• _WHAT NEEDS TO BE DONE_
Copy all lines of the listing that include the string "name".

• _DATA TO EXAMINE_
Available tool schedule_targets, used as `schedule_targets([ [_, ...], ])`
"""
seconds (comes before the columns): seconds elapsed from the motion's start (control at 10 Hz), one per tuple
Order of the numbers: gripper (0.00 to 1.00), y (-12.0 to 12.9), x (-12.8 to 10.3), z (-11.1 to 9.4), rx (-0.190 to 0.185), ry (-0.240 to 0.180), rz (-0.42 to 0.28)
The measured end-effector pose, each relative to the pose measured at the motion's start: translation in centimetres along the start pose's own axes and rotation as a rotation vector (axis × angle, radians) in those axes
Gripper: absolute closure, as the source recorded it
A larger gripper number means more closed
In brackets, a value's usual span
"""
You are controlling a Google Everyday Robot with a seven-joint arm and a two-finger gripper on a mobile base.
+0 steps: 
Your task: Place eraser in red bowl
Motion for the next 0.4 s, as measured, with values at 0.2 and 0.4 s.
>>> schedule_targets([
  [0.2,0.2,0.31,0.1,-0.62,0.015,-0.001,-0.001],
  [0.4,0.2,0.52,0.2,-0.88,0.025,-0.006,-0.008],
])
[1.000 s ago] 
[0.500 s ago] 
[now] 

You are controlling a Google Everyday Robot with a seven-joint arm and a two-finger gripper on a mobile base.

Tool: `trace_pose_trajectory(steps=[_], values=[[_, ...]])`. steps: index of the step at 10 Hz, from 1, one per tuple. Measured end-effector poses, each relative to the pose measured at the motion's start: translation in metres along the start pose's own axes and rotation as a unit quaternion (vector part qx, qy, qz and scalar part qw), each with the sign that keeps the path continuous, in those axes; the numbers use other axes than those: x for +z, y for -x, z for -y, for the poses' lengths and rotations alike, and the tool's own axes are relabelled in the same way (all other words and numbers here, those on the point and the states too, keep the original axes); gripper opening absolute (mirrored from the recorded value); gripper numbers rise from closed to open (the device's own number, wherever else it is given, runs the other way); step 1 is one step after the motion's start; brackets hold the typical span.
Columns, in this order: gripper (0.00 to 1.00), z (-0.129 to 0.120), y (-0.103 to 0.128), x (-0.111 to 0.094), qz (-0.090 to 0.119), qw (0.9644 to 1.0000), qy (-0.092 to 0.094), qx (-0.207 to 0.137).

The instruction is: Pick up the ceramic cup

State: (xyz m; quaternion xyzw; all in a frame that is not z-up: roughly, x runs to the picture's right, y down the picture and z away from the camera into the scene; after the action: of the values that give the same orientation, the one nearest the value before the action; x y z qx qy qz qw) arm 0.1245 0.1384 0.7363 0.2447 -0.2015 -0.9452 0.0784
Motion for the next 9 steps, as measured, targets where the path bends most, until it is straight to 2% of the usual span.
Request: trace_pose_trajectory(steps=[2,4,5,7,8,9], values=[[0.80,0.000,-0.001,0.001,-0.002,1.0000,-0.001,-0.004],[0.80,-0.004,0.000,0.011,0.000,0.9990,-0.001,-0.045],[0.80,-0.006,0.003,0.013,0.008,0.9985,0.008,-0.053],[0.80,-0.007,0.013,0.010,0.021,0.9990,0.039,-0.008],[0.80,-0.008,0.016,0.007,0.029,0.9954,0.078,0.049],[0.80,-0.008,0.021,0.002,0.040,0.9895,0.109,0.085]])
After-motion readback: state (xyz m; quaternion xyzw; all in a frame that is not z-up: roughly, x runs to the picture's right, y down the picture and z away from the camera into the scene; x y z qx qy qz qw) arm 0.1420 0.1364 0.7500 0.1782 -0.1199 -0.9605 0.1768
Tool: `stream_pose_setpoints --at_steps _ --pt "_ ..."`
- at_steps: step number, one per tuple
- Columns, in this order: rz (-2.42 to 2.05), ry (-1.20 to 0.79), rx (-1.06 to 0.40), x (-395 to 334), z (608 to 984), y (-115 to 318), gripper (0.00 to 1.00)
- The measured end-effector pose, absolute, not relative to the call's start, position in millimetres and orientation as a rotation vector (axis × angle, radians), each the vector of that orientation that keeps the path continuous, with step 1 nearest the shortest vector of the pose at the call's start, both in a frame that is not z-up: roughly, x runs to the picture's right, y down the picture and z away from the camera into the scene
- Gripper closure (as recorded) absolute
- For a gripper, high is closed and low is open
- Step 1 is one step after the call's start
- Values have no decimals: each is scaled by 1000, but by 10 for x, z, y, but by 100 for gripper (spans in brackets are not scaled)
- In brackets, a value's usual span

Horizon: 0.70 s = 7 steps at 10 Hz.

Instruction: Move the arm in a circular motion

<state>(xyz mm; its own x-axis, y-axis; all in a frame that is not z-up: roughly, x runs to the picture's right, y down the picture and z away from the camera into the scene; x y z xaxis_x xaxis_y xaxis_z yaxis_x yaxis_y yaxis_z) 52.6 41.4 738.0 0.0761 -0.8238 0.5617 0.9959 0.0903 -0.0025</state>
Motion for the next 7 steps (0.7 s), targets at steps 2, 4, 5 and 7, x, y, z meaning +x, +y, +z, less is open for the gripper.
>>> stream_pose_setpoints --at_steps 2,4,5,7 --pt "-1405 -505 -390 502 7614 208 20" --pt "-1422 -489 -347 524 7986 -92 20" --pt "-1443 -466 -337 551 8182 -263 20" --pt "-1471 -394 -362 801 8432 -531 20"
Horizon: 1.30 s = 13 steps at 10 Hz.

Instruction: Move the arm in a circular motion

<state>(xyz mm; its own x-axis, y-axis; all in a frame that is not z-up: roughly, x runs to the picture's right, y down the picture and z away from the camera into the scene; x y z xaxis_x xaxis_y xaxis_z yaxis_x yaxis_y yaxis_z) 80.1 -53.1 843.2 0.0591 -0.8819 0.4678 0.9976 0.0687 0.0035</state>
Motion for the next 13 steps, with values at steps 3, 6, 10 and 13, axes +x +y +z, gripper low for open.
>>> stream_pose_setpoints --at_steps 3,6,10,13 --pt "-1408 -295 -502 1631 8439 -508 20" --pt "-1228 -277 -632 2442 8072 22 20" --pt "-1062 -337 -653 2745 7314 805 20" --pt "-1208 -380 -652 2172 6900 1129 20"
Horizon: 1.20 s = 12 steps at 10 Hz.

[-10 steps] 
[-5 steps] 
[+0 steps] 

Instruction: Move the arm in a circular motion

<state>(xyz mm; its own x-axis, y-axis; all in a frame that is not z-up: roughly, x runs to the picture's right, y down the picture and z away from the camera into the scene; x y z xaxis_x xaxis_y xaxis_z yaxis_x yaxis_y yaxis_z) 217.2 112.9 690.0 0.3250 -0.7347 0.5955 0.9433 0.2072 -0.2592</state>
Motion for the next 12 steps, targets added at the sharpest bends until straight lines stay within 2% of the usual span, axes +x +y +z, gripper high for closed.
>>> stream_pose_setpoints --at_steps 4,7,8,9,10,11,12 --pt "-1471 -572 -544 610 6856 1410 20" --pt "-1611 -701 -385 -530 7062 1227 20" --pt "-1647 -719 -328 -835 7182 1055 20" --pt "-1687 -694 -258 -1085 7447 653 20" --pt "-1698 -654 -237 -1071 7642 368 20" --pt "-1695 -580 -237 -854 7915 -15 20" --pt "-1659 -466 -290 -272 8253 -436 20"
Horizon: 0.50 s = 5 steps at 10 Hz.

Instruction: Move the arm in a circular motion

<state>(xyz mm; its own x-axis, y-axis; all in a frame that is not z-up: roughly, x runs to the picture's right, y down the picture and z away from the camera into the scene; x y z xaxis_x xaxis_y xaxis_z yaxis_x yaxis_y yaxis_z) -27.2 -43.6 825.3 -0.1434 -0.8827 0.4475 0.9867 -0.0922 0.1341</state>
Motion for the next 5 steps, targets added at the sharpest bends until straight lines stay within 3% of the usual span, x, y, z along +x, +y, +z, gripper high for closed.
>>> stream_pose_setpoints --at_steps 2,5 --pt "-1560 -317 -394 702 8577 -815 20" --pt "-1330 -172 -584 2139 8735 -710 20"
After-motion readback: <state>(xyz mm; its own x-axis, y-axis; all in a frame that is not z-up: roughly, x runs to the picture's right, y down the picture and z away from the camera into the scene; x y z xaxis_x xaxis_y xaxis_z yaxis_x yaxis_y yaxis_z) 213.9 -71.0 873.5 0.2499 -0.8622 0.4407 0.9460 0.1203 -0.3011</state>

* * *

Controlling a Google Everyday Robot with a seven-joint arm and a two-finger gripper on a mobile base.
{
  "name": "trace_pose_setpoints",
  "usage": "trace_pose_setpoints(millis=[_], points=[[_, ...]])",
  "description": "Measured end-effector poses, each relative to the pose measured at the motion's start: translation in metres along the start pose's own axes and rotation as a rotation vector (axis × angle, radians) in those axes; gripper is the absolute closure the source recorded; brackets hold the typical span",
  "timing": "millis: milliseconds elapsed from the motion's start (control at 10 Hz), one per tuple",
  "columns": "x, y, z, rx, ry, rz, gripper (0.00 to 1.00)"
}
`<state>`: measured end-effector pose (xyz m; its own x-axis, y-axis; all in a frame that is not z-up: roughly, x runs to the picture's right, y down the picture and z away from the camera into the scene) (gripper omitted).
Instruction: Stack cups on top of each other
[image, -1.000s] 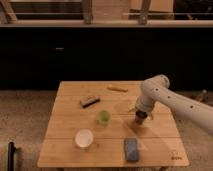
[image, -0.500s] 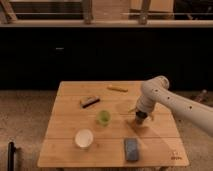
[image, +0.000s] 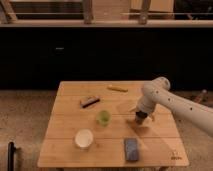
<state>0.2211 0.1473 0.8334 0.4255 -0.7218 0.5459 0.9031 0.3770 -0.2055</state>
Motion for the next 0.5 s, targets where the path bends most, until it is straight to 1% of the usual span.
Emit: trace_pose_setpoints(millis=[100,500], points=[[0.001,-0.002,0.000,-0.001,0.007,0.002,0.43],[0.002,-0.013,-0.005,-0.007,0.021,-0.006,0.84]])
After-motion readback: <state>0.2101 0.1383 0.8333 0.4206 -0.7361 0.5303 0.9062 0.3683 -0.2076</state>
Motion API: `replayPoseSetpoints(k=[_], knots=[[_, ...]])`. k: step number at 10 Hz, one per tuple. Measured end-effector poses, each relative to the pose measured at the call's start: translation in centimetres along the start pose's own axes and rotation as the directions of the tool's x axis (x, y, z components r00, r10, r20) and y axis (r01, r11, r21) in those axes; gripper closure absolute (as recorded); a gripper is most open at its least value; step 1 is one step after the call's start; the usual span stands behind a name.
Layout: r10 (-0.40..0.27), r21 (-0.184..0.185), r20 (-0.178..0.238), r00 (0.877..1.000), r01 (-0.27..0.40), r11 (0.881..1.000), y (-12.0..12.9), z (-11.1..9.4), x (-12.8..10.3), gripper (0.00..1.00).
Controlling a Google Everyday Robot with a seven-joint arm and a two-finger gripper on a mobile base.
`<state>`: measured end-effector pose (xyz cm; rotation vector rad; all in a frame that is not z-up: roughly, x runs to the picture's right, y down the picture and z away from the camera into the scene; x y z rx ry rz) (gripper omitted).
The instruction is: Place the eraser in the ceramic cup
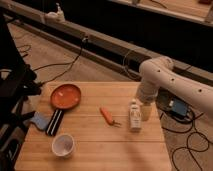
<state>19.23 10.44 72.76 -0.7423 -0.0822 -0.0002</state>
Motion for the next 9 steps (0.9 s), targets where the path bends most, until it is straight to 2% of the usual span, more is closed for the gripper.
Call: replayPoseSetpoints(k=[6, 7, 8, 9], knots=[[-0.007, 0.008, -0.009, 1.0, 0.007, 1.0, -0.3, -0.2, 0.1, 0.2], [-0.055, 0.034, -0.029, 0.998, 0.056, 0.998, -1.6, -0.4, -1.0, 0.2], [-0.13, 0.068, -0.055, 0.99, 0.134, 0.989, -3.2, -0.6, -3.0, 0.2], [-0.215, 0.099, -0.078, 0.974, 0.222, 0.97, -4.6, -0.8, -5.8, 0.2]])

• _TASK SOLUTION_
  "name": "trace_pose_setpoints",
Motion API: `replayPoseSetpoints(k=[_], knots=[[_, ...]])`. k: step number at 10 Hz, one per tuple. Measured end-effector poses, each relative to the pose measured at the call's start: translation in centimetres along the start pose's own axes and rotation as the directions of the tool's x axis (x, y, z components r00, r10, r20) and y axis (r01, r11, r21) in those axes; gripper closure absolute (as recorded); a gripper is most open at its least value; step 1 is one step after the call's start; the usual span stands behind a name.

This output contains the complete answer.